Casey shook his head in bewilderment. She really was a fruitcake. He hoped it wasn’t catching. One in a family was enough.

“Jazz, remember back to when we got engaged?” he said, as patiently as someone talking to a small child. “That wasn’t so long ago, now was it? Say ‘No, Casey, it wasn’t.’ ”

“No, Casey, it wasn’t,” Jazz repeated with a sense of overwhelming relief that made her voice tremble.

“Good girl. Now, didn’t I tell you I wanted to live with you for the rest of my life? Didn’t I say that I never wanted to let you go? If you think that when you get abstracted and distant it’s going to make a difference to how much I love you, well, think again and again. It never will.”

“ ‘It never will.’ ” Jazz clutched him around the neck, heedless of hundreds of crumpled chiffon pleats that no one in California knew how to press. She could stay this way for hours, she thought, with all of her weight completely entrusted to the support of his body.
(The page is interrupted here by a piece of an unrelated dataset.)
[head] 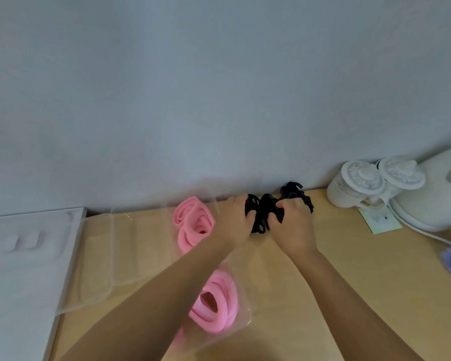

So safe … so safe.

“That’s even better,” he said.

“That’s even better.”

“You can stop doing that now.”

“What if I don’t want to?” She spoke with delight, seeing new ways to torment him.

“Don’t even consider it.” There was a resolute undertone of serious warning in his voice.

“You’re the boss,” Jazz assured him hastily, and pulled herself away, remembering the fire under the pot of chili. He really did love her, she reflected as she turned off the burner, but she was getting the distinct impression that he had her number.

“I’m going to get a fire going in this dark house, and you’re coming with me,” Casey said, “and you’re
not getting away until you demonstrate whatever complicated system releases you from that dress.” Gingerly he propelled her into the living room, placed her firmly on a chair, and bent to light the fire.